Activity:
Your answer should repeat every line of the records below in which the word "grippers" appears.

Data for the task:

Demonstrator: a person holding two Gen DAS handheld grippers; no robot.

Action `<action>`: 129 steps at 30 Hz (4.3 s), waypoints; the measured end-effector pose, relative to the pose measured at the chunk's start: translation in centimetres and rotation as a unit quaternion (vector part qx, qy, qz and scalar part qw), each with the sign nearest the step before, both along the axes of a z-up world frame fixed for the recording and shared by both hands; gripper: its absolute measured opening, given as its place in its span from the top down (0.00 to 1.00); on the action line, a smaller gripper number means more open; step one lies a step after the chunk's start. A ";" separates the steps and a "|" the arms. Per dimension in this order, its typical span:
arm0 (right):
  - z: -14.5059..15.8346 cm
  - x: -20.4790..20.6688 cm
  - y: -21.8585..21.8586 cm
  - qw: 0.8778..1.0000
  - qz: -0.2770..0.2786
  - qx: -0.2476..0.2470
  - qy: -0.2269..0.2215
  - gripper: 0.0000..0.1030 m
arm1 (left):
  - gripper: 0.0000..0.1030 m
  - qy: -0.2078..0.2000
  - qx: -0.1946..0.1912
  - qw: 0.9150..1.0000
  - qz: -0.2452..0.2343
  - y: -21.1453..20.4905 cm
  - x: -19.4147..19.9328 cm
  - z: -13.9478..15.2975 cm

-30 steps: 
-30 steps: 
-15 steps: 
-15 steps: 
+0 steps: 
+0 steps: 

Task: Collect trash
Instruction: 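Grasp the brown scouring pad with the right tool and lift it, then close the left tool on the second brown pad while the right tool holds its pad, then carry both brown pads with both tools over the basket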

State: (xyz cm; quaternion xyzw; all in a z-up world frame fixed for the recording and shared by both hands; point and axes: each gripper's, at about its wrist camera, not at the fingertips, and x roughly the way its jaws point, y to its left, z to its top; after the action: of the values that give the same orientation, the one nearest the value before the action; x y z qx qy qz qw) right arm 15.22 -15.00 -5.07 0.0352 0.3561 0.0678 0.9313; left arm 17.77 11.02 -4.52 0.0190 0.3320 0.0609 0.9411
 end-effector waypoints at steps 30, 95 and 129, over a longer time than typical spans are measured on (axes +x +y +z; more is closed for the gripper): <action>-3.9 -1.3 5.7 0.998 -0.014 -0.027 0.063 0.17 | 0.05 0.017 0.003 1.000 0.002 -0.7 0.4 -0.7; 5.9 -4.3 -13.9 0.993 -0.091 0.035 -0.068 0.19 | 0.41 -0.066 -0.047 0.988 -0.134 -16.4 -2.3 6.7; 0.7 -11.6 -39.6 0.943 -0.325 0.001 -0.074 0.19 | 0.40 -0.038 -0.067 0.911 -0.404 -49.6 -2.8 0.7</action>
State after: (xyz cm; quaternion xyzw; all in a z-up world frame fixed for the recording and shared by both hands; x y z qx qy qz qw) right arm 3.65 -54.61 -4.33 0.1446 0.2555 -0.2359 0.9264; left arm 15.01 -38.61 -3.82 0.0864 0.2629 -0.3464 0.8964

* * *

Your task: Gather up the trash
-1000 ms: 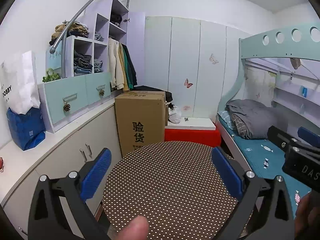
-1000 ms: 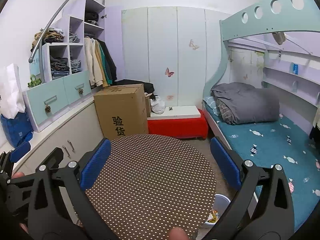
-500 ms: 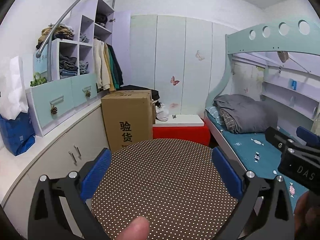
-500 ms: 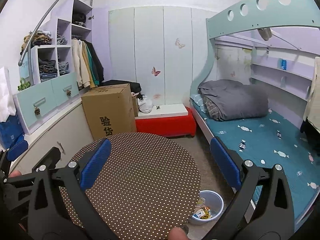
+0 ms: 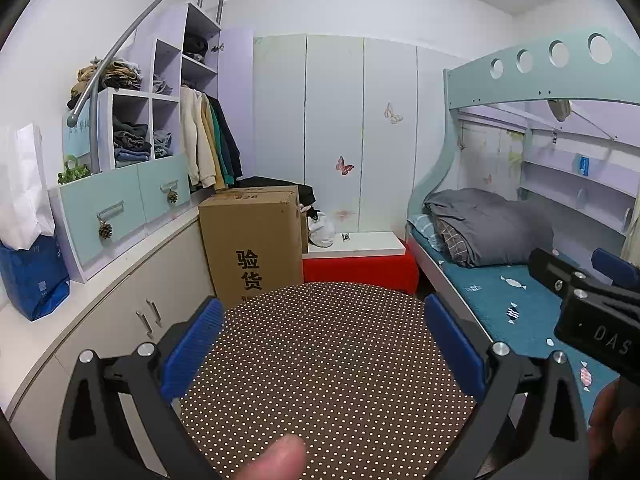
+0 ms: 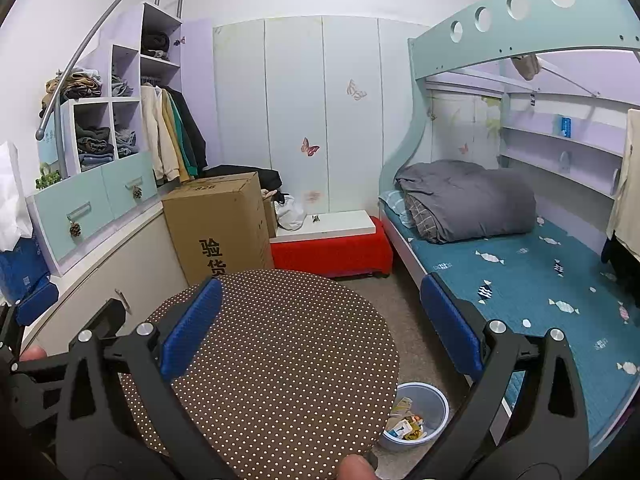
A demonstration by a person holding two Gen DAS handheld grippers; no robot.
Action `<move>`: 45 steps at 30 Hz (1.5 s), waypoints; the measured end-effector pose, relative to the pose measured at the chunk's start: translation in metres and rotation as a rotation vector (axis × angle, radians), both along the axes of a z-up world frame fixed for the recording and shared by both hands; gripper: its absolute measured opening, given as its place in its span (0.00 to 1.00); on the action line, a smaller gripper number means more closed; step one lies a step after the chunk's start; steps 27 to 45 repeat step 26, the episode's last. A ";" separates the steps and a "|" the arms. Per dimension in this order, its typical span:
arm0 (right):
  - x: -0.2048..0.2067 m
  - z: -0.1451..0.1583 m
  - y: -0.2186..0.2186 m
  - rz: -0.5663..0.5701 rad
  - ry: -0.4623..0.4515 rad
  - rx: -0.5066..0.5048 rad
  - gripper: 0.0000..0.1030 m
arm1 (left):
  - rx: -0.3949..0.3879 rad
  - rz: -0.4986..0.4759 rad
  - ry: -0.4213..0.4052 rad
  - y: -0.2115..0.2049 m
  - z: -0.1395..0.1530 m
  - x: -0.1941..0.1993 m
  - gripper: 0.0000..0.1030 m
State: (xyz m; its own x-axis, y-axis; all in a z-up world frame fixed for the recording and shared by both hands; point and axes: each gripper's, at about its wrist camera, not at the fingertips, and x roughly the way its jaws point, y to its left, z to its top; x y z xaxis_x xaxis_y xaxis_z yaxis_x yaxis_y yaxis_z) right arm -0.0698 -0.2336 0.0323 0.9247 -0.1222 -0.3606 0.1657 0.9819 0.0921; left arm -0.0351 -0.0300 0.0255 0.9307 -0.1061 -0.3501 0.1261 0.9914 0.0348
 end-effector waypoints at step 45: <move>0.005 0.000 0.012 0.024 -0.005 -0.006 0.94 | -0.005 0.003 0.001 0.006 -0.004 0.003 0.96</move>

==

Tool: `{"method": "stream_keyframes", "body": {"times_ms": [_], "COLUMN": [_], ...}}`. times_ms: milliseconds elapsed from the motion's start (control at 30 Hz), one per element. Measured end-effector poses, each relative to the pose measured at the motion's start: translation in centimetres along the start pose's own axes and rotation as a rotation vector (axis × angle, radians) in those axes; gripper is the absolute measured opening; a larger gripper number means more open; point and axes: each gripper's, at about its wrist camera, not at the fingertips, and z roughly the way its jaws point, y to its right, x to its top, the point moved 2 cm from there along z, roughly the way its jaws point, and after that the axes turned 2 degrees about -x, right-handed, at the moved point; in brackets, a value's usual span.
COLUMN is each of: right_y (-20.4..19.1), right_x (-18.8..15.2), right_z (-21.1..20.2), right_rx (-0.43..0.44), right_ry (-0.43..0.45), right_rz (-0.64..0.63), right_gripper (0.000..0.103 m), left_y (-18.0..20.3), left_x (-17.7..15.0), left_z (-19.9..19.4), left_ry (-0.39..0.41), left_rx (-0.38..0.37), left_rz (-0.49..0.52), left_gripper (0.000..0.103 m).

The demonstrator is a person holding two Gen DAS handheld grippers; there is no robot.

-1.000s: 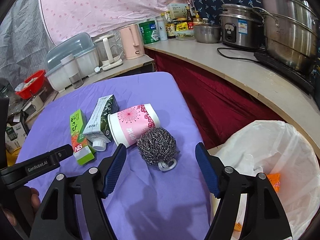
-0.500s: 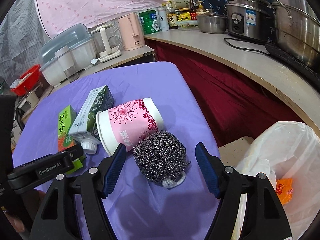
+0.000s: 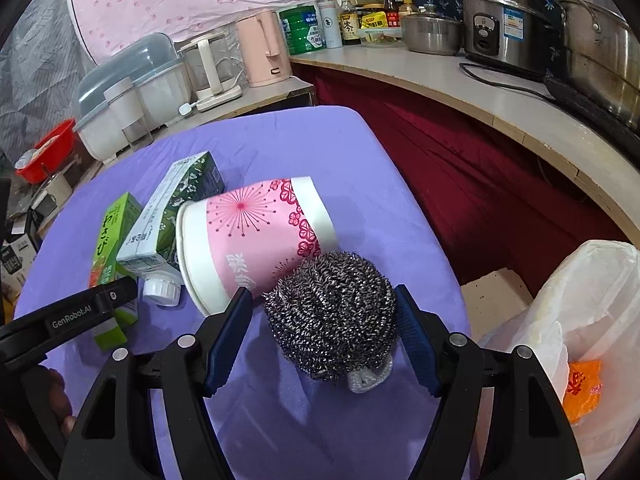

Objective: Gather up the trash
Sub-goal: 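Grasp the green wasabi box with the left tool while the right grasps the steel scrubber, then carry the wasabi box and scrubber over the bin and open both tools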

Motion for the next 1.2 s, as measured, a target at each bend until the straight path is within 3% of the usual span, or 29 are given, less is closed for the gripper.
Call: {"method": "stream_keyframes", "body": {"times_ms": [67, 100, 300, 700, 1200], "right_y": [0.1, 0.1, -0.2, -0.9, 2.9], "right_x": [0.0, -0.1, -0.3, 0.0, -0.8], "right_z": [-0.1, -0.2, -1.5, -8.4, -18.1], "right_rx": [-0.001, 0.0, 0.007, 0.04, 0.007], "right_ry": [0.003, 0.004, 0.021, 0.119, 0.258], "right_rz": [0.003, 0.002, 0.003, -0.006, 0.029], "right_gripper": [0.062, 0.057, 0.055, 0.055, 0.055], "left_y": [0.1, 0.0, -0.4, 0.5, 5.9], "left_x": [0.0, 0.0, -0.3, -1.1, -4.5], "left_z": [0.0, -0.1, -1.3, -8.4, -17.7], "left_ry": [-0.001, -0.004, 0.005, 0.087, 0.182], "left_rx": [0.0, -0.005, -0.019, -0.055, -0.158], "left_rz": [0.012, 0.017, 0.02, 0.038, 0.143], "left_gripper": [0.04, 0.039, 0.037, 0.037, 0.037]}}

Answer section:
Demonstrator: a person holding two Gen DAS handheld grippers; no robot.
A demonstration by a person holding two Gen DAS handheld grippers; no robot.
The demonstrator is a person holding two Gen DAS handheld grippers; there is no robot.

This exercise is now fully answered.